With his 10 years experience as head of a textile cooperative, Delavel was able to develop what is now The Lotus Center in Battamabang – “a unique experimentation studio for research on lotus fibres and sub products”. At first it took a few months of experimentation in order to get the process and costing of the lotus fabric right; it was initially $200 USD for their first litre of fabric, and as productivity and fabric quality grew, the price was efficiently decreased.

Best described as a cross between silk and linen, lotus flower fabric is naturally stain resistant, waterproof, and soft to the touch. This breathable, wrinkle-free fabric was once used to make robes for high-ranking Buddhist monks.

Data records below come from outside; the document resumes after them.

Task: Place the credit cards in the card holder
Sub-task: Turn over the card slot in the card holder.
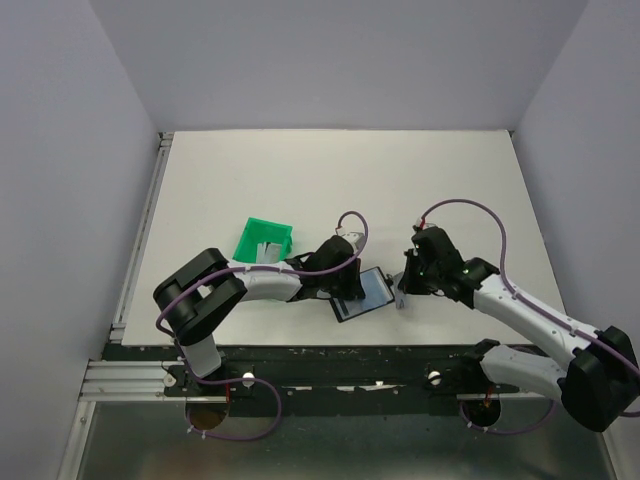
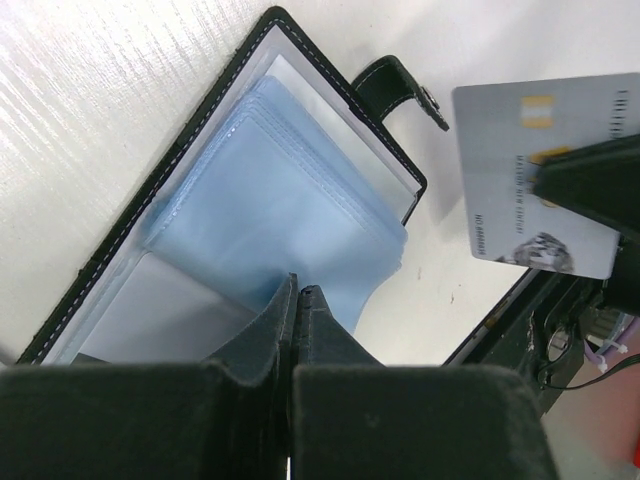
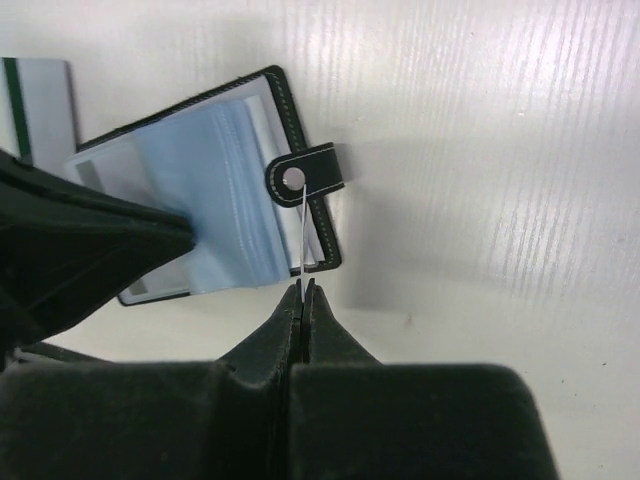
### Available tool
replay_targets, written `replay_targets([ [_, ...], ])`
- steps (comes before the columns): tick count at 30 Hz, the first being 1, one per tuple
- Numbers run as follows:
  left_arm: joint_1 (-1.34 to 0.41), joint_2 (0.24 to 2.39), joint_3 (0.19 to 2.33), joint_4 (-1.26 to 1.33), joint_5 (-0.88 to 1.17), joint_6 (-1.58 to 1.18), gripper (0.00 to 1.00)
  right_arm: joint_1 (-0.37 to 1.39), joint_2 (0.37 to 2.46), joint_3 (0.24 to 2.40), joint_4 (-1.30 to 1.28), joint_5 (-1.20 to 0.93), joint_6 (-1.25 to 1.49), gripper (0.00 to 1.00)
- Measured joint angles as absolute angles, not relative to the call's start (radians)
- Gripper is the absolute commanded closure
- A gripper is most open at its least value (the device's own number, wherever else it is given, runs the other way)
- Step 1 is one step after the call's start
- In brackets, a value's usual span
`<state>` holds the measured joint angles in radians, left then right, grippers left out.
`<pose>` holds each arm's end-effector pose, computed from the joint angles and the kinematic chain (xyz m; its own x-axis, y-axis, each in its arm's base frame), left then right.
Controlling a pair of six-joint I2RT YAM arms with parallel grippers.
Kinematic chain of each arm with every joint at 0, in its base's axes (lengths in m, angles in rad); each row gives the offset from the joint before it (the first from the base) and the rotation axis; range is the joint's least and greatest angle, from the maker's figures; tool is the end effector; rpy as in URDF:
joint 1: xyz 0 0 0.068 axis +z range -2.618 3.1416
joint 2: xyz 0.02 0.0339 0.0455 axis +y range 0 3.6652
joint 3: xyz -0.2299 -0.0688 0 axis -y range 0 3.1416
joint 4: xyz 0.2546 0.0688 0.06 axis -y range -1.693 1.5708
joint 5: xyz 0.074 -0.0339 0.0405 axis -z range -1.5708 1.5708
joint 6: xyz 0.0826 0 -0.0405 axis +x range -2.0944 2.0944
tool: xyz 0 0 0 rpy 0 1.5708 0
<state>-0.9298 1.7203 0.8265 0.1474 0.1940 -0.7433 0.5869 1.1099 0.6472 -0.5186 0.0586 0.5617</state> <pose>0.2111 -0.3096 0.0747 -0.8884 0.0804 -0.4519 0.3666 0.7168 -0.5932 0.2186 0.1396 0.1294 -0.8658 0.0628 -0.4964 -0.0763 0.9640 0.2549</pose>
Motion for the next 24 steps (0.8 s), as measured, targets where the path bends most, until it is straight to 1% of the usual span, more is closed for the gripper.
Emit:
replay_targets([
  [4, -0.93, 1.72, 0.822, 0.153, 0.194, -0.744, 1.0, 0.587, 1.05, 0.647, -0.516, 0.009, 0.54, 0.99],
  [13, -0.93, 1.721, 0.818, 0.16, 0.194, -0.744, 1.0, 0.587, 1.097, 0.643, -0.475, -0.131, 0.5, 0.99],
  [20, -0.93, 1.739, 0.823, 0.181, 0.198, -0.745, 1.0, 0.587, 1.154, 0.644, -0.464, -0.144, 0.492, 0.99],
  [24, -0.93, 1.755, 0.834, 0.189, 0.204, -0.744, 1.0, 0.587, 1.187, 0.648, -0.47, -0.118, 0.492, 0.99],
])
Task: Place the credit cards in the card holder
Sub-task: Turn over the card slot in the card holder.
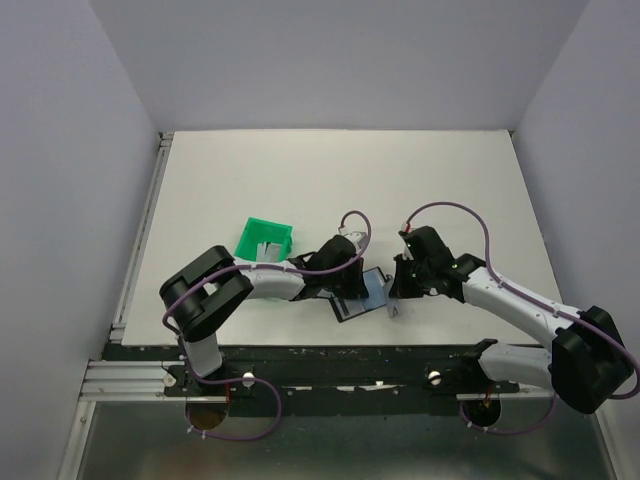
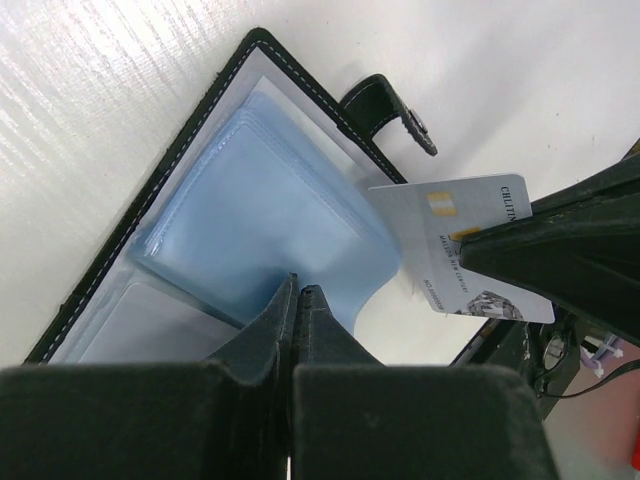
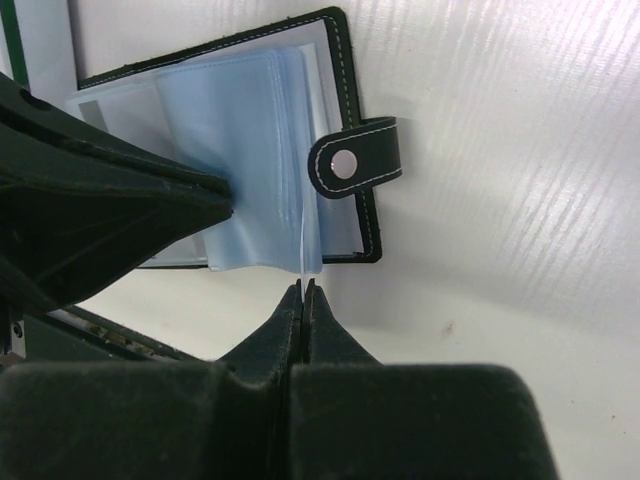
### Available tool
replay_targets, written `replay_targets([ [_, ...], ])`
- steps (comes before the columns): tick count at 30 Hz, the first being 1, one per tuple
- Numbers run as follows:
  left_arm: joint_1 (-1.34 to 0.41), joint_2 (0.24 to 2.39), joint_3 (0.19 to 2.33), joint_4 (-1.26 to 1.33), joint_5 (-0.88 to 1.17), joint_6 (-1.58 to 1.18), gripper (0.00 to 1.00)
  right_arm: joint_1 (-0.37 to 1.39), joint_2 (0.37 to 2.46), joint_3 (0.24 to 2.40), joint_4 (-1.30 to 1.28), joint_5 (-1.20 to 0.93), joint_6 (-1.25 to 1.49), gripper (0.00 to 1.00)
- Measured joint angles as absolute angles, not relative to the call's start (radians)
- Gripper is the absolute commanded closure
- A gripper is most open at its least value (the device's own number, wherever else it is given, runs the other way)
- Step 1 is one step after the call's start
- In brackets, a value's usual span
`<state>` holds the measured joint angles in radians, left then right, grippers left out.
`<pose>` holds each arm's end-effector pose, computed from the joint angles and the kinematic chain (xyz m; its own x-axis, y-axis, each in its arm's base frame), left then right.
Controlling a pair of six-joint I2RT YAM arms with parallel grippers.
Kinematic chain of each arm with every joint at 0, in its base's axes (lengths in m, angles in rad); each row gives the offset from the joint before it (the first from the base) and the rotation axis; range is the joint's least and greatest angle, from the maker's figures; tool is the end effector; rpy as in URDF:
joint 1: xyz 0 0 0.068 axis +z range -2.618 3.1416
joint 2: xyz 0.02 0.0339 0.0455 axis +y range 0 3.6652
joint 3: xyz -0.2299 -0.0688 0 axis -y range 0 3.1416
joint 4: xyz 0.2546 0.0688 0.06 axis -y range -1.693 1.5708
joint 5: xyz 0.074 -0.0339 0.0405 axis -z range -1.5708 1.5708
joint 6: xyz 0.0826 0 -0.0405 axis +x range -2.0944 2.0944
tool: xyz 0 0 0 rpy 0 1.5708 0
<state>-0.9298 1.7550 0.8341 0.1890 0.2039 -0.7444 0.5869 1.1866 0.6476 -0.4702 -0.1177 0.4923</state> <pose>0.2133 -0.3139 0.0696 -0.8867 0.0790 -0.4555 0.3728 0.7048 -0.6035 0.2163 0.1555 0.1154 -0.9056 -0.0386 -0.4223 -0.1974 0.9197 0.3393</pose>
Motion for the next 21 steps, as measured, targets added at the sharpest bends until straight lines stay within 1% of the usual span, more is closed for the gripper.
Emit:
replay_targets([
  [11, -0.929, 1.768, 0.843, 0.198, 0.213, -0.744, 1.0, 0.587, 1.188, 0.648, -0.483, -0.08, 0.496, 1.0],
  [21, -0.93, 1.768, 0.843, 0.199, 0.213, -0.744, 1.0, 0.587, 1.188, 0.648, -0.445, -0.128, 0.496, 0.99],
])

Creating the lotus fabric itself is a handmade artisanal process that requires time and thoughtfulness as it takes approximately 32,000 lotus stems to make just 1.09 yards of fabric; approximately 120,000 for a costume. Beginning with lotus harvesting on Lotus Lake of Kamping Puy near Battambang, stems are cut and gathered by the younger women in the morning and removed of their stubbly nubs.

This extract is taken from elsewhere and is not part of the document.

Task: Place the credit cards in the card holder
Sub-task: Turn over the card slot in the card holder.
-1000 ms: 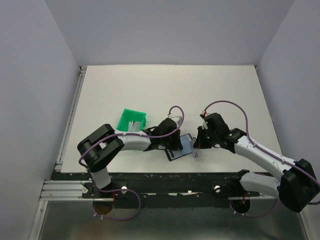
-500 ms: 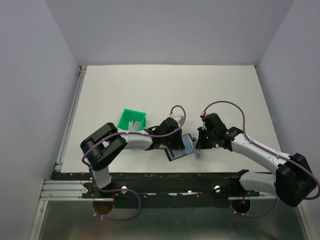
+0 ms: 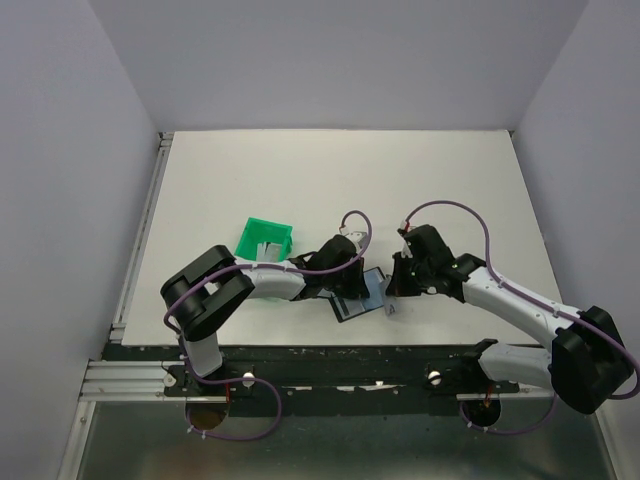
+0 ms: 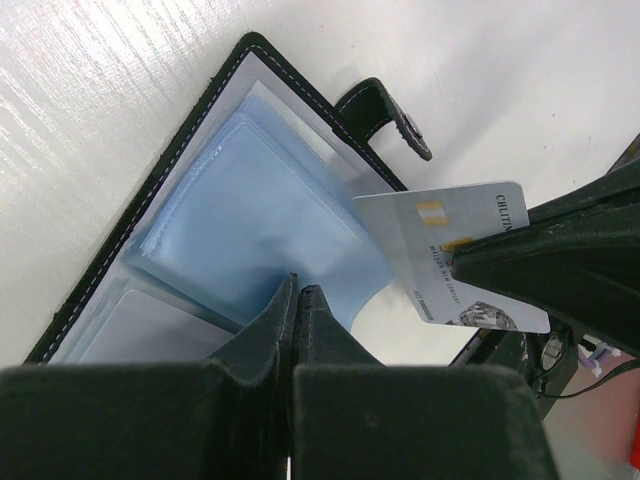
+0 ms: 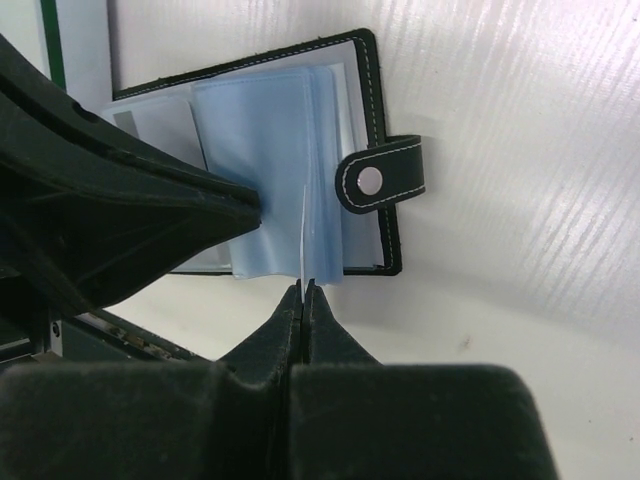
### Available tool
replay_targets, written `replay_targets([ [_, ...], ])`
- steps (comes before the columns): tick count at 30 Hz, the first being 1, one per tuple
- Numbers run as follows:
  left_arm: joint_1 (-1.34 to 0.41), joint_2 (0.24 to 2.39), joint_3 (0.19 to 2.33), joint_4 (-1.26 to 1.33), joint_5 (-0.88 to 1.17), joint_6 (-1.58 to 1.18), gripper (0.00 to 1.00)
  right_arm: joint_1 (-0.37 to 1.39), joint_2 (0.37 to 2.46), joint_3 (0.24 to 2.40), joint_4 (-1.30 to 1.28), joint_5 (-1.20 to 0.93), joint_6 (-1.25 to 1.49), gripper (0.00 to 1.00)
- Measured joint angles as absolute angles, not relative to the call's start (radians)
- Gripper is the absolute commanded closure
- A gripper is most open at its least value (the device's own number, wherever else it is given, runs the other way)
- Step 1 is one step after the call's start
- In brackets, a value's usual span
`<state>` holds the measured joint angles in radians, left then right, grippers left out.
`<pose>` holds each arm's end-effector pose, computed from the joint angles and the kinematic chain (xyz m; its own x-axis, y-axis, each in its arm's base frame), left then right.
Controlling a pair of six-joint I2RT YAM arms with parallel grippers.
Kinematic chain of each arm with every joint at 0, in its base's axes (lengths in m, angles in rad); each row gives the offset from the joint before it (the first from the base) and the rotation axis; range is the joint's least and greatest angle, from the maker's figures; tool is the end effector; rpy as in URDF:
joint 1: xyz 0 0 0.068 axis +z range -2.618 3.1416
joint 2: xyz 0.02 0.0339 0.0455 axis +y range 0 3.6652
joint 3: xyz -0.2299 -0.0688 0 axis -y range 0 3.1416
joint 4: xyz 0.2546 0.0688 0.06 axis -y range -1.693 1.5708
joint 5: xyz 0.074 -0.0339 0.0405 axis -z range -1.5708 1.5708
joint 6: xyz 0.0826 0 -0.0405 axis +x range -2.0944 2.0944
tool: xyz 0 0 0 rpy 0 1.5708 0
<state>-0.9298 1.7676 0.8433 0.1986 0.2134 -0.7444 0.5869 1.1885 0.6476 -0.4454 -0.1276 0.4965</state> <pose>0.2144 -0.3166 0.0692 -0.8868 0.0813 -0.4549 0.3769 0.6968 -0.6102 0.2185 0.1580 0.1171 -0.9001 -0.0312 -0.4346 -0.2036 0.9120 0.3562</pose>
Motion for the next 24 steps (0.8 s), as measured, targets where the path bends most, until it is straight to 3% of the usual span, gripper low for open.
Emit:
replay_targets([
  [24, -0.929, 1.768, 0.843, 0.199, 0.214, -0.744, 1.0, 0.587, 1.212, 0.648, -0.458, -0.098, 0.496, 1.0],
])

Within three days of cutting, the stems are bunched, sliced, and snapped apart to expose 20-30 fine white fibres that are then pulled and hung to dry. Once dried, the filaments are laid on a spinning frame, followed by winders for a warping process, and then wound on bamboo bobbins.

It generally takes about 25 women making thread to produce enough yarn to accommodate one weaver. Keeping them moistened, the yarns are handwoven on looms into 100 yard (90 metre) batches. This process takes approximately one month and a half to complete and also integrates a no waste element as all parts of the lotus are utilised- using leftovers to make lotus teas, infusions, and flour.

Pier Luigi Loro Piana, CEO and Deputy Chairman of Loro Piana Group, caught onto lotus flower fabric when a friend from Japan handed him a swath of the fabric in 2009. Since then he has been working in Myanmar, formerly Burma, to create a new, higher-end luxury textile made from lotus flower stems.

Image credit: http://hastenteufel.name/blog/tag/myanmar/

Due to the United States sanctions on imports from Myanmar, Loro Piana is working to make his lotus fabric products sellable to the U.S. market by manufacturing his jackets in Italy- thus changing the country of origin. Although trade is not barred by the EU, Loro Piana is hoping the U.S. will grant lotus flower cloth from Myanmar exempt from sanctions.

Despite these set backs, Loro Piana has been successful in trademarking the “Loro Piana lotus flower fabric” name and plans to sell lotus fabric scarves and blazers that will run about $5,600 USD.

Lotus flower fabric is currently available for sale through Samatoa, an eco-friendly design and textile mill – pioneers of fair trading in Cambodia.

Samatoa works with Cambodian women to improve their living conditions by providing them quality training and long-term professional insertion. In addition, their sustainable design studio is comprised of highly skilled experts in patternmaking, grading, prototype, dressmaking, low impact dying, embroidery, and printing. The organisation was also recently honoured with the ‘Award of Excellence UNESCO’ in 2012 for their new “‘lotus and silk fabric.’

Lotus flower fabric comes in light red, green, yellow, chocolate, orange, and light purple with a 4 yarn count and 80g weight and can be purchased from the Samatoa or Lotus Flower Fabric websites.